Безвольный, обессиленный, едва живой, в изорванной одежде, с лицом, залитым кровью, потому что ударами кулаков и ног ему выбили глаз, свернули нос и рассекли губы, он – невероятно толстый, уродливый, мерзкий, стоял под дождем возле ужасного орудия убийства и почти безразлично глядел оставшимся глазом на беснующуюся кровожадную толпу.
«На кол! На кол!» – ревели опьяненные происходящим горожане.
В последний момент Хавруш вспомнил почему-то Твеордана, которого казнил сразу после поражения в битве под Масилумусом.

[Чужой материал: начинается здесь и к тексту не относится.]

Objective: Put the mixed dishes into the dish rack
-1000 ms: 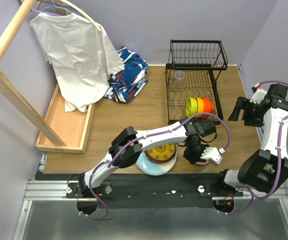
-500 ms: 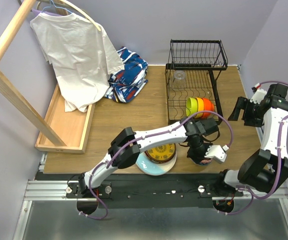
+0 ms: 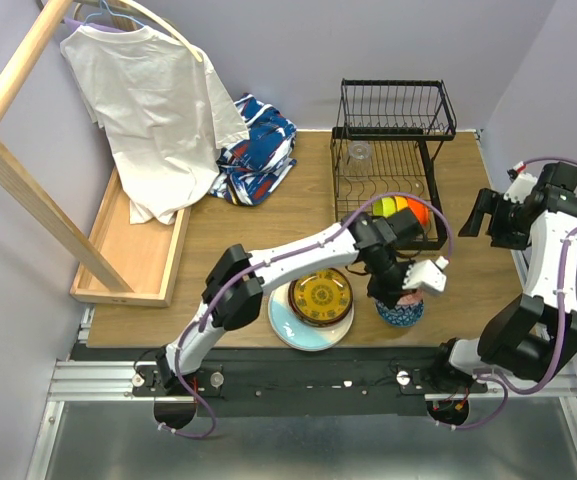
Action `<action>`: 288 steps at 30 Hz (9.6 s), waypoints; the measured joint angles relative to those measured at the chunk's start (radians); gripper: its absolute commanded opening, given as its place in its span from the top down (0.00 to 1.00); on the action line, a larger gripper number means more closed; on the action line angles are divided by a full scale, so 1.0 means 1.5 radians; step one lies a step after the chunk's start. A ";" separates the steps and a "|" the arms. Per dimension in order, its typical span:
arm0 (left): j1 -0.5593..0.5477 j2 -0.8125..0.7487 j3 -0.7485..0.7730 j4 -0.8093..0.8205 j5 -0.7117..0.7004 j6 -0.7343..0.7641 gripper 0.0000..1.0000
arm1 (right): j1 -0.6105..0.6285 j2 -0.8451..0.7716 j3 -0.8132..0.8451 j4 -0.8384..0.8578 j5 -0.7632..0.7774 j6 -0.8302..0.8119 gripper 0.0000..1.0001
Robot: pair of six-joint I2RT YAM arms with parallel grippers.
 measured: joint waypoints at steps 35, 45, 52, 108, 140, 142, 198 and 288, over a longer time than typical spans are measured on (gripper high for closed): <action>0.396 -0.048 -0.276 1.104 0.244 -1.024 1.00 | 0.000 0.122 0.126 -0.045 0.109 -0.068 0.09; 0.405 -0.029 -0.361 1.281 0.203 -1.182 1.00 | 0.000 0.128 0.119 -0.058 0.137 -0.070 0.09; 0.417 -0.029 -0.427 1.296 0.145 -1.229 1.00 | 0.000 0.119 0.089 -0.058 0.143 -0.070 0.09; 0.361 0.058 -0.411 1.224 -0.037 -1.256 1.00 | 0.000 0.087 0.027 -0.056 0.169 -0.070 0.09; 0.313 0.055 -0.465 1.235 -0.118 -1.380 0.44 | 0.000 0.077 0.009 -0.057 0.176 -0.070 0.09; 0.313 0.055 -0.465 1.230 -0.118 -1.378 0.39 | 0.000 0.078 0.009 -0.057 0.176 -0.070 0.09; -0.054 -0.066 -0.244 0.286 -0.088 0.074 0.44 | -0.202 0.007 0.136 -0.070 -0.179 0.105 0.06; 0.339 -0.014 -0.511 1.276 -0.126 -1.250 1.00 | -0.038 0.078 0.150 0.065 0.059 0.080 0.07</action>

Народ его всегда боготворил, но когда военачальника сжигали, все радовались. Тогда Хавруш еще подумал: «Когда-нибудь то же самое может случиться и со мной. И этот жалкий подлый народишко, не знающий, что такое настоящая преданность, будет с такой же охотой проклинать МЕНЯ, с тем же искренним удовольствием втаптывать в грязь МОЙ прах!»
О, Дева! Прости меня за все мои оскорбительные слова в твой адрес! Прими меня в свой потусторонний благодатный мир! Может быть, я там встречу брата, упаду ему в ноги и повинюсь в содеянном!